### Work request
What is the number of lines in the data below that contain "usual"? Reply with the number only.

### Raw data

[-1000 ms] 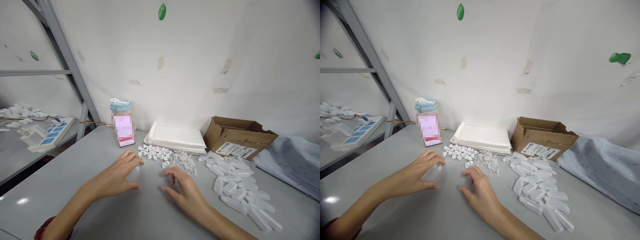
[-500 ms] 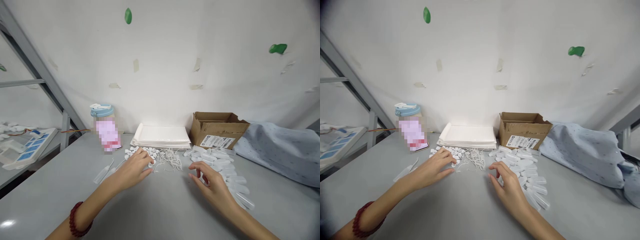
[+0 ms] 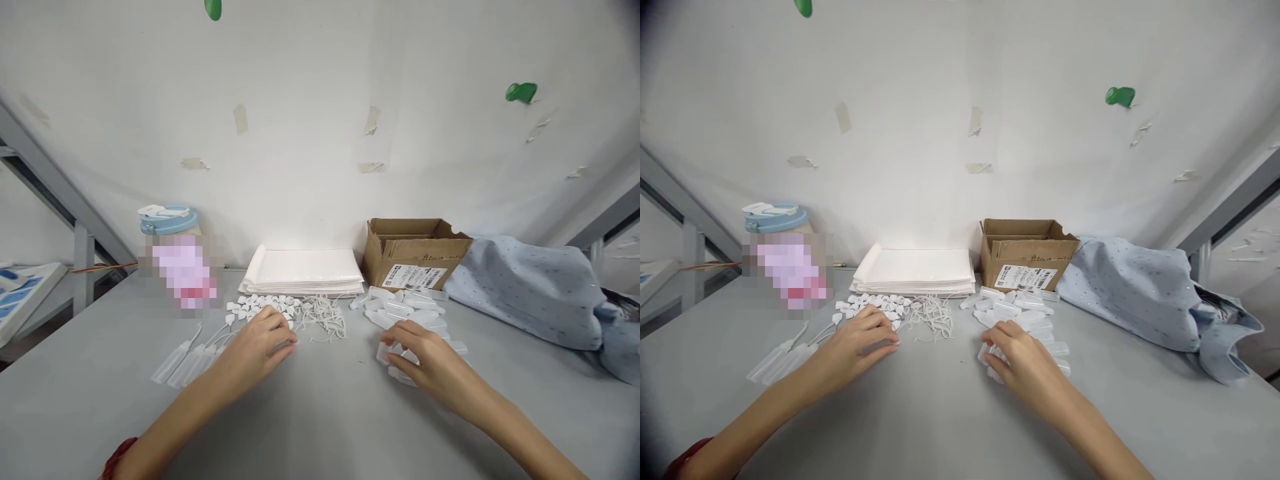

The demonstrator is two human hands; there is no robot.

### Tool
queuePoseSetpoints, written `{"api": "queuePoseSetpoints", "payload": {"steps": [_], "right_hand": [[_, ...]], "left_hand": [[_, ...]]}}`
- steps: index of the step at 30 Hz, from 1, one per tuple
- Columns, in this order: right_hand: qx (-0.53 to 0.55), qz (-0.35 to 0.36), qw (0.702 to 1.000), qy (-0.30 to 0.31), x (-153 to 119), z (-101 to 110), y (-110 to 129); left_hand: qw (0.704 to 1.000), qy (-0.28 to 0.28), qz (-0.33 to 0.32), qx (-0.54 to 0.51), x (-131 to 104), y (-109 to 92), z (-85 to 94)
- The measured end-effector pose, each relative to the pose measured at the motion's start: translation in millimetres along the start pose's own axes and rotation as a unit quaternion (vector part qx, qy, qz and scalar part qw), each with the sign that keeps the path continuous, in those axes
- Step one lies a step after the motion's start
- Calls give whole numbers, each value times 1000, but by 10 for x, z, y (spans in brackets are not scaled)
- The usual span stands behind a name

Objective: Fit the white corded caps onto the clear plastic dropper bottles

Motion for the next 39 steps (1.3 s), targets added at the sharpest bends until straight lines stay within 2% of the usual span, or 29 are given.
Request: {"api": "queuePoseSetpoints", "payload": {"steps": [3, 8, 12, 17, 20, 23, 25, 28, 34, 39], "right_hand": [[-34, -2, 999, 26, -40, 8, 18], [-92, 6, 996, -11, -30, -36, 0], [-160, 14, 985, -63, -8, -102, -36], [-259, 113, 951, -124, -53, -254, 210], [-275, 146, 939, -145, -101, -337, 335], [-203, 169, 948, -177, -171, -315, 470], [-100, 180, 960, -192, -224, -260, 566], [32, 190, 964, -184, -295, -227, 702], [92, 206, 962, -150, -402, -296, 816], [116, 200, 964, -131, -414, -355, 773]], "left_hand": [[998, -56, -21, -14, -44, -57, 55], [993, -107, -31, -37, -106, -146, 85], [992, -114, -38, -36, -145, -210, 90], [991, -122, -28, -38, -173, -238, 116], [991, -114, -12, -64, -167, -253, 99], [985, -128, 5, -115, -155, -294, 82], [976, -155, 12, -155, -153, -340, 88], [962, -181, 26, -204, -152, -408, 87], [955, -179, 2, -236, -150, -584, 76], [951, -212, -71, -214, -175, -741, 126]]}}
Point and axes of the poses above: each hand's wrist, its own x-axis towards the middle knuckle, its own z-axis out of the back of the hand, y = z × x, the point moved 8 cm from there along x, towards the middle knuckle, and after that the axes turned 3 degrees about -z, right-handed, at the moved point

### Exercise solution
2